Les Japonais apprennent à conduire en deux étapes. La première se passe exclusivement sur circuit : on apprend à manier l’engin, se placer sur la chaussée… On passe ensuite un examen théorique et pratique, qui donne accès aux cours de conduite sur route. En tout, il faut compter une trentaine d’heure de circulation pour se présenter au permis.
Les étrangers en ayant fait l’expérience racontent souvent la maniaquerie des inspecteurs – qui mesurent, double décimètre à l’appui, si le créneau est suffisamment proche du trottoir, ou si la ligne d’arrêt a bien été respectée ! La critique principale vient de l’idée que pour obtenir le permis japonais, il faut reproduire parfaitement des gestes plutôt que faire preuve de débrouillardise et d’autonomie
. Par contre, l’ambiance sur la route est à la civilité et les conducteurs sont globalement patients. De quoi se détendre.
Sur l’autoroute à 80km/h
La vitesse te fait peur ? Tu milites pour que tes concitoyens comprennent enfin que le nombre écrit dans le cercle rouge est un maximum, pas une obligation ? Le Japon est fait pour toi. Automobiliste pas pressé-e, viens donc rouler à 40km/h en ville, 60 sur les deux fois deux voies et 80 sur l’autoroute. Profite du pays où il faut 1h20 pour parcourir 50 km, et je ne parle pas de la circulation dans les grandes agglomérations. Les limitations de vitesse sont particulièrement basses – et particulièrement non respectées. Pas de radar automatique au Japon, ni pour la vitesse, ni aux feux rouges. La répression se concentre sur l’alcool au volant : zéro tolérance. Les Japonais sont plus « souples » sur le reste, notamment l’utilisation du téléphone au volant (théoriquement interdit). Il n’est pas inhabituel de voir une voiture de police se faire doubler par une voiture en excès de vitesse…
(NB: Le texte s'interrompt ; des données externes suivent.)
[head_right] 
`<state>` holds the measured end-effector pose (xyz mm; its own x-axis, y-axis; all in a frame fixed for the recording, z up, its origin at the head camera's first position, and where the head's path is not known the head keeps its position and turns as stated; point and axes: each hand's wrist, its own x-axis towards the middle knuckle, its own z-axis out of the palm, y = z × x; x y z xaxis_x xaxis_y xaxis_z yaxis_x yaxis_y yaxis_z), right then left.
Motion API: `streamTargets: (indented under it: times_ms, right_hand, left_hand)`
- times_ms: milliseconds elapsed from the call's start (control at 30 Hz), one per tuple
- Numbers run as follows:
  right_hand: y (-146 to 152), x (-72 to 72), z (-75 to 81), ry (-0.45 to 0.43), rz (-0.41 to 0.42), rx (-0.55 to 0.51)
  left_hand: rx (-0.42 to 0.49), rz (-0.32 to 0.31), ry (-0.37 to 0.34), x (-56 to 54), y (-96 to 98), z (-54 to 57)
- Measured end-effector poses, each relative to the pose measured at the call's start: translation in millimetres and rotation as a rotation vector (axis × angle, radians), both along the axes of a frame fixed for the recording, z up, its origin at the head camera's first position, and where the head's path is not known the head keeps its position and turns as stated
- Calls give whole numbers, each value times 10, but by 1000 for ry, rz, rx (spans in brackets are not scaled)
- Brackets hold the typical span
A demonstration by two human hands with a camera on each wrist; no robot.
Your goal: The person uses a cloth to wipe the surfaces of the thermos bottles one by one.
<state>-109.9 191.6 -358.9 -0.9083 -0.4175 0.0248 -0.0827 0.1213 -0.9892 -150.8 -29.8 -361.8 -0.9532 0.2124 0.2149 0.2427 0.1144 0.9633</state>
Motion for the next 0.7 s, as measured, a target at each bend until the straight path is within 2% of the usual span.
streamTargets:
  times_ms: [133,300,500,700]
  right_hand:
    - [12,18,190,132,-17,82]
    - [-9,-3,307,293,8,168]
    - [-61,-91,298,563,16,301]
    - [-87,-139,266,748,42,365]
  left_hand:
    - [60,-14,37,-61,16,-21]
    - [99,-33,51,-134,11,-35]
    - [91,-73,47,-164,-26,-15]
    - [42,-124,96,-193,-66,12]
À l’instar de la génération d’avant, tu n’as pas saisi comment te placer dans un rond-point quand tu prends la dernière sortie ? Pas de panique, le Japon a pensé à tout. Pas de rond-points, pas de problèmes ! Conduire au Japon, une fois que l’on s’est fait à l’idée de rouler à gauche, c’est facile. Routes larges, placement indiqué à tous les carrefours, miroirs dès que la visibilité est réduite, agents de circulation dès qu’il y a des travaux ou même parfois pour sortir d’un parking… Peu de passages piétons susceptibles de ralentir la circulation : les routes principales et les grandes intersections sont équipées en passerelles piétonnes. Comme un coq en pâte !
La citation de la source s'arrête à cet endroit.